## Task requirements
Copy, from the data below, every line that has "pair" in it.

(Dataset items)

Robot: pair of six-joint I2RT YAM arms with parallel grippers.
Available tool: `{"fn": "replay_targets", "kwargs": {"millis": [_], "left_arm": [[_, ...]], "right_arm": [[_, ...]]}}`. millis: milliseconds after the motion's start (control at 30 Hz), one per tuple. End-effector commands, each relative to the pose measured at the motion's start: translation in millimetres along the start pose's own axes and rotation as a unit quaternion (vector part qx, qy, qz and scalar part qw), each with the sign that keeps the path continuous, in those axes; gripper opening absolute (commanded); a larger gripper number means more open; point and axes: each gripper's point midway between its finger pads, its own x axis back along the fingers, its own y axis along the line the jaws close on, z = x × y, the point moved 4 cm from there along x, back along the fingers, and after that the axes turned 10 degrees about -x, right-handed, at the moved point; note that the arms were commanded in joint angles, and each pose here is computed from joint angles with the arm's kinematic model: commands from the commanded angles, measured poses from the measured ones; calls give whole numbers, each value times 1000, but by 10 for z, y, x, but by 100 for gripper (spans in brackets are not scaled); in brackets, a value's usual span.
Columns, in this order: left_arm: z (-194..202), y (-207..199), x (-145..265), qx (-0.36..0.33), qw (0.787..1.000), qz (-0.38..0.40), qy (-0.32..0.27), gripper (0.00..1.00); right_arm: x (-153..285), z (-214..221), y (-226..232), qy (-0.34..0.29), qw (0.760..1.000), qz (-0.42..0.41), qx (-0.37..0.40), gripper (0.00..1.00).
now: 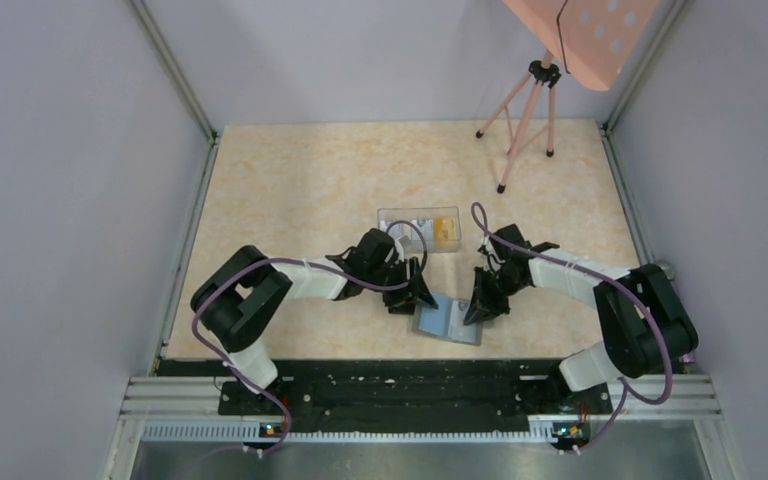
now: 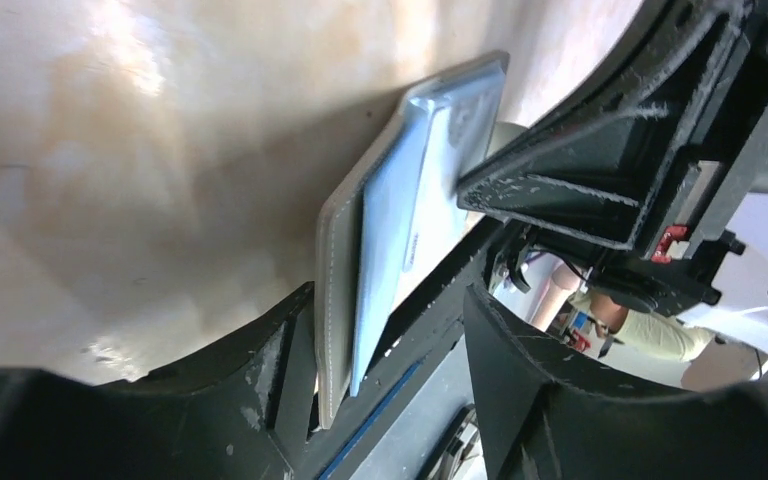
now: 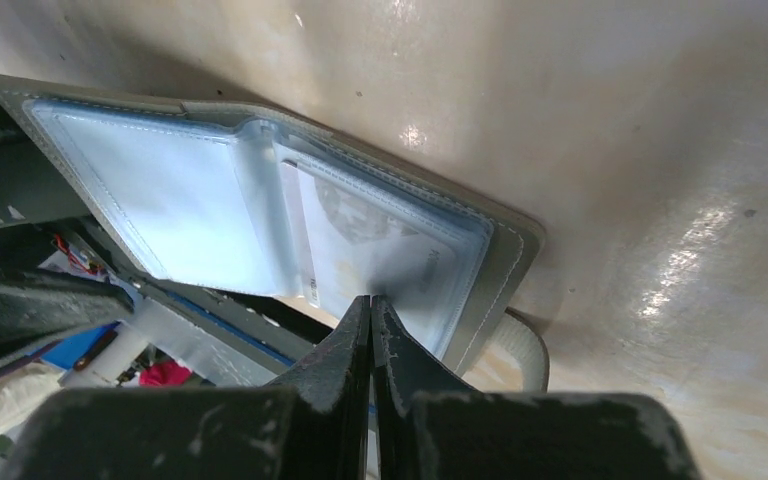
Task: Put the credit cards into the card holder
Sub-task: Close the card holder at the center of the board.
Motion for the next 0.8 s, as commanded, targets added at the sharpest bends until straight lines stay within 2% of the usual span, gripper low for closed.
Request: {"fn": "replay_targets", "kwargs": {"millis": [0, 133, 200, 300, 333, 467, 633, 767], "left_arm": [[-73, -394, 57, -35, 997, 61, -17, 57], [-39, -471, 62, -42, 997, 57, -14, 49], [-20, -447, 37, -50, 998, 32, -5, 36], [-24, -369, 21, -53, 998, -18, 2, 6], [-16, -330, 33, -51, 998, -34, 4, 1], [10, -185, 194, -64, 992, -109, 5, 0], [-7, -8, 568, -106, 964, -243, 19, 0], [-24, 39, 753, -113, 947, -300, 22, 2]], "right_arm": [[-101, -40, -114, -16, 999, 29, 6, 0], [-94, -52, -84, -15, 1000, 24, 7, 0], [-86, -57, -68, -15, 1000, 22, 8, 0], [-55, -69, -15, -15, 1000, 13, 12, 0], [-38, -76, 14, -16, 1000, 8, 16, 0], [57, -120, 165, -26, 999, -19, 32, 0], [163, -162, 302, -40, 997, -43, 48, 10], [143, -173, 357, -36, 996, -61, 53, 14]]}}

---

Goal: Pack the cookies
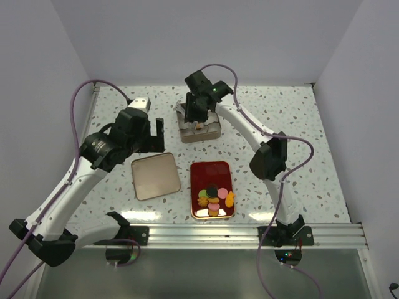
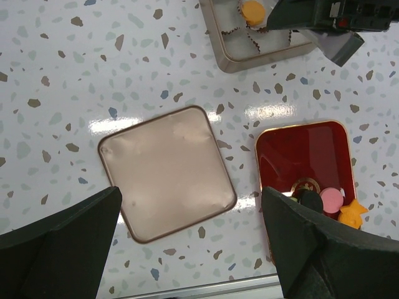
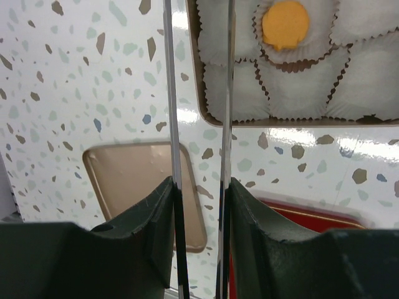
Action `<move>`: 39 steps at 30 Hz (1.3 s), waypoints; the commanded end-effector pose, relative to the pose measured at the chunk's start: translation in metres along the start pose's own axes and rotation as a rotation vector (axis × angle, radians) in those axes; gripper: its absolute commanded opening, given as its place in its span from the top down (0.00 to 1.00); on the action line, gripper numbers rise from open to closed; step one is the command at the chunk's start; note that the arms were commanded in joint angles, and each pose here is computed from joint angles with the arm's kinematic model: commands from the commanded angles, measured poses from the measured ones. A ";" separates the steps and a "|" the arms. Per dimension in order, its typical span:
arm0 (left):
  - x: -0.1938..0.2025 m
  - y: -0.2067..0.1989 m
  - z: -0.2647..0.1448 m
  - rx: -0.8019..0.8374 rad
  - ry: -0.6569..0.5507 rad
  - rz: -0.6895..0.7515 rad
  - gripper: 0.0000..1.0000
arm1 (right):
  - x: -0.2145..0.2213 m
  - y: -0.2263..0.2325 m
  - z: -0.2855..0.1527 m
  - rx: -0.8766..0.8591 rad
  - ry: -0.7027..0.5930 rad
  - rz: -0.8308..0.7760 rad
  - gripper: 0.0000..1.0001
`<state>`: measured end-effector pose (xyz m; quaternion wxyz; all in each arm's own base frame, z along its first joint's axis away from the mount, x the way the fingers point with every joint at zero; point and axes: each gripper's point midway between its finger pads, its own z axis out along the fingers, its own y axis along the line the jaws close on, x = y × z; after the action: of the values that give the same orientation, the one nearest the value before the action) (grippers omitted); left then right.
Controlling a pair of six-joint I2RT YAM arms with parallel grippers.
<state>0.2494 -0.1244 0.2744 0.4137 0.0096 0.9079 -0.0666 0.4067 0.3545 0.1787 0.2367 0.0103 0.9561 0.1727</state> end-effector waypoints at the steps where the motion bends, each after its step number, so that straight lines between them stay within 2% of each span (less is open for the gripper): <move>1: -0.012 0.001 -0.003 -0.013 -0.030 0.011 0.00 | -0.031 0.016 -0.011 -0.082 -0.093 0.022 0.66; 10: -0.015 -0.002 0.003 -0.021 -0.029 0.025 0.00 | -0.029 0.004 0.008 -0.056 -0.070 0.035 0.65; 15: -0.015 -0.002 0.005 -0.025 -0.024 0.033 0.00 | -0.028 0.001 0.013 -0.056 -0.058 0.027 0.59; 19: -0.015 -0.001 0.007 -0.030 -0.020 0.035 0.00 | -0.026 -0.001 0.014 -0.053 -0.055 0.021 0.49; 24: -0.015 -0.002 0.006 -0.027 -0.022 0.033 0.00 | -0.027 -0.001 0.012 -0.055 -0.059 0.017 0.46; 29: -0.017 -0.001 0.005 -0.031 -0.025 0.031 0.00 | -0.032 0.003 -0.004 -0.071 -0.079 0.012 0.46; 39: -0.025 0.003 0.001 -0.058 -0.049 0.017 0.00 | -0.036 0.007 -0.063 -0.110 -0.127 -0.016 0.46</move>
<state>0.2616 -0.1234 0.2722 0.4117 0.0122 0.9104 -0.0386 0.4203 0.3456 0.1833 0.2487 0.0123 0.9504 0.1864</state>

## Result
Robot: pair of six-joint I2RT YAM arms with parallel grippers.
Controlling a pair of six-joint I2RT YAM arms with parallel grippers.

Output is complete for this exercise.